Super light weight yet nigh on unbreakable?
Able to purify water without chemicals or messy filters?
Then choose the Bush-Bottle 1000, capable of holding 1000ml of pure refreshment and endorsed by various wilderness gurus!
Not just trendy, also environmentally friendly?
Too Good to be True?
Not everything in bushcraft needs to be expensive - something of a shock for the growing bushcraft business bandwagon.
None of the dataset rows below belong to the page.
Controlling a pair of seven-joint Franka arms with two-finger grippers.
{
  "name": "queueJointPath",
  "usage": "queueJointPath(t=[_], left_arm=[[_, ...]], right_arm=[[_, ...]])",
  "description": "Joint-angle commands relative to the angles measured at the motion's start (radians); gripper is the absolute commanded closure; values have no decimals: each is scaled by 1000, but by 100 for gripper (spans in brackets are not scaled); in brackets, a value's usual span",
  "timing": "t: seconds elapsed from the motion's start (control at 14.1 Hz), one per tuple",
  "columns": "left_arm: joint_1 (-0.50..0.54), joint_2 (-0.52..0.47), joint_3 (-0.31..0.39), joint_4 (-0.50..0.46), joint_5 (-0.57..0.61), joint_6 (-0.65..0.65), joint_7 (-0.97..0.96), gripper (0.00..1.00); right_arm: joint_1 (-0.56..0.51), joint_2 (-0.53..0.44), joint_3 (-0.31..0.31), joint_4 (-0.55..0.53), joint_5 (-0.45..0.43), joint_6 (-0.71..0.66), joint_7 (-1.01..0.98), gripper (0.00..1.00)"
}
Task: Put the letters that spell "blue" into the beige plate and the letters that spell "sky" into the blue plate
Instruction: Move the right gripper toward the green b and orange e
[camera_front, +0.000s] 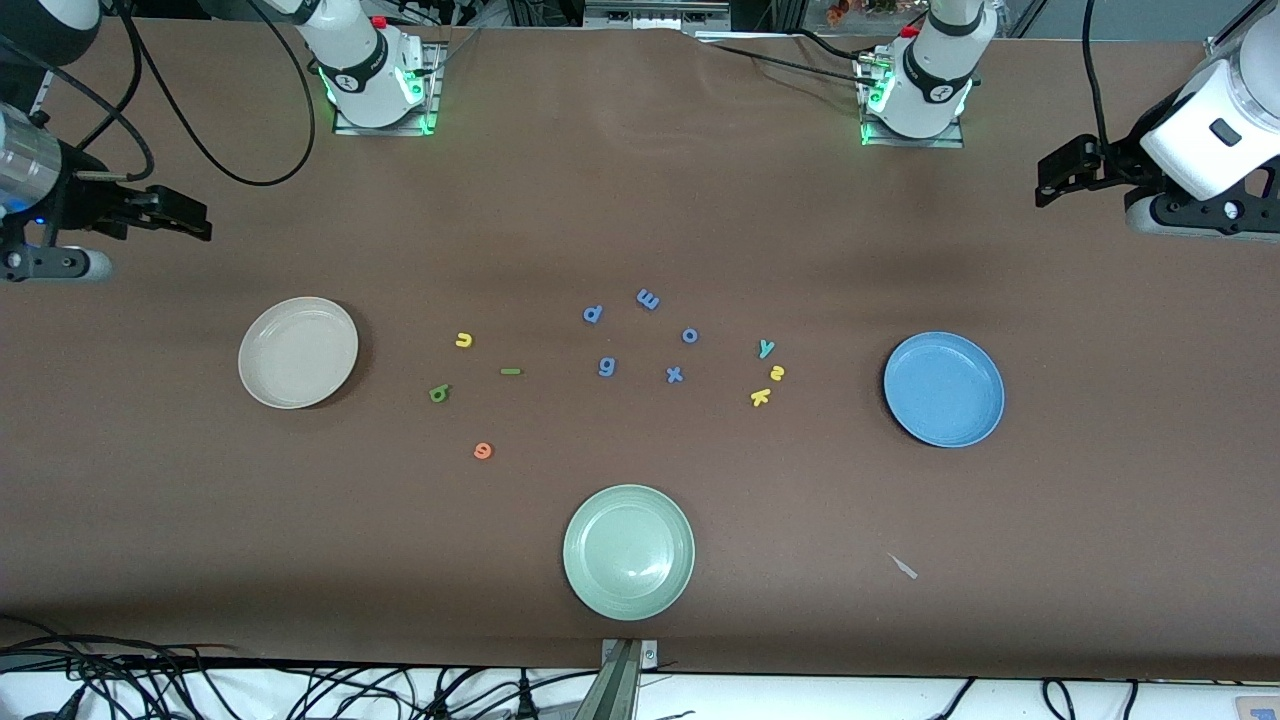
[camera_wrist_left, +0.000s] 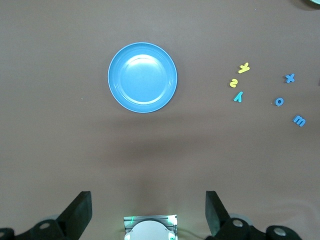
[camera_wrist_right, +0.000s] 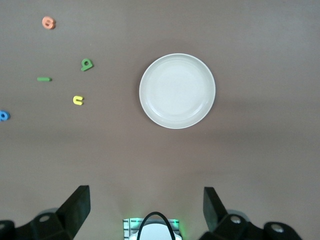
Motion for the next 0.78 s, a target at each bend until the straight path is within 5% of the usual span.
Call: queueJointPath(t=[0.0, 0.71], left_arm=[[-1, 13, 1, 31, -25, -13, -13, 0], [1, 13, 3, 31, -25, -13, -14, 0]], right_arm=[[27, 70, 21, 25, -32, -1, -10, 0], [137, 394, 29, -122, 89, 611, 199, 0]])
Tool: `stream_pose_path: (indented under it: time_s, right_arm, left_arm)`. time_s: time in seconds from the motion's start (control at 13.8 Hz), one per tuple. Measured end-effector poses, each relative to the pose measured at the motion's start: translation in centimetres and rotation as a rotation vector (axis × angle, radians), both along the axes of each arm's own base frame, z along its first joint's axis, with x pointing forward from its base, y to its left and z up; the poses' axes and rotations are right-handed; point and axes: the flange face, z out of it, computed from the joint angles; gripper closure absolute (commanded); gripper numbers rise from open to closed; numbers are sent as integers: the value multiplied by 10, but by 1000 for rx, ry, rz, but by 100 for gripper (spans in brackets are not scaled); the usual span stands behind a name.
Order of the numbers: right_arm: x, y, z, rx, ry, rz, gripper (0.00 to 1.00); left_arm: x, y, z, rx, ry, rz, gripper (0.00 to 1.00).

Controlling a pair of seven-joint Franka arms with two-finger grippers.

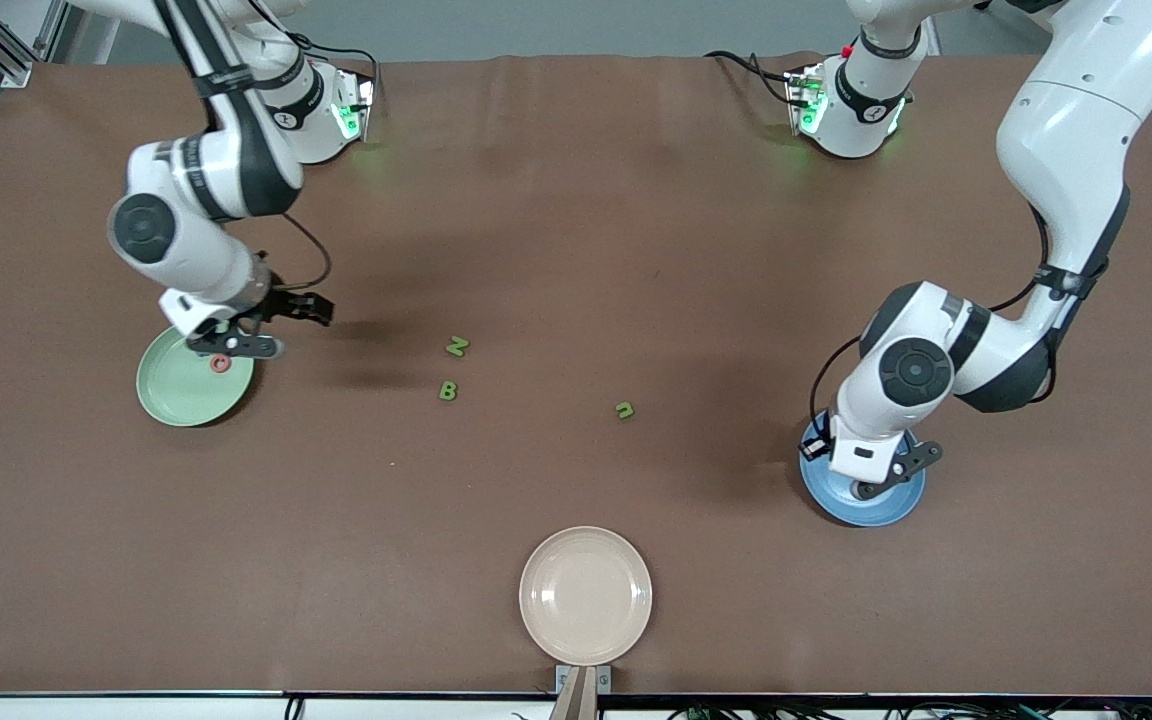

Very effective tools can be made, modified or obtained very cheaply and in an environentally beneficial way.
First, Catch your Bottle
First you need to find a bottle. It needs to be with a wide mouth to make it easier to fill up. If you are going to fill a bottle with snow then a wider bottle top is a must. The next thing to look for is the type of plastic - we need a clear PET plastic bottle. Clear is good because you can see how much is in it and for another reason - SODIS. A 1 litre bottle is a good size, not too big and not too heavy when full.
Clean and Pure
SODIS is short for Solar Disinfection. By exposing a clear PET bottle of water to sunlight for 6 hours then the UV light will kill off the bad bugs and bacteria in the water. The battle needs to be placed horizontally, ideally on a reflective surface and must be in a bottle of less than 3 litres capacity in order for the UV waves to penetrate fully. This method is effective in sunlight so better in summer. The water needs to be of low turbidity i.e. not full of bits and cloudy for the same reason. Water can be boiled in the bottle on a fire, in order to avoid melting the bottle the flames need to be kept low, below the water level. Check out a video on the subject.
To make filling the bottle and carrying it a little easier I've added a sling to mine, a handle sling around the neck and the bottle to help dip the bottle and I've also added a loop with a pile hitch a bit further down. They're just in garden string and I'll experiment with which one works best.
So here it is, the Bush-Bottle 1000, this one's still got the milk in it, but after you use it and wash the bottle out then you're ready to go. Not quite as flashy as a $400 backpack or knife but it'll do its job., and when it's too old and scratched just put it in the recycle bin and go back for another one.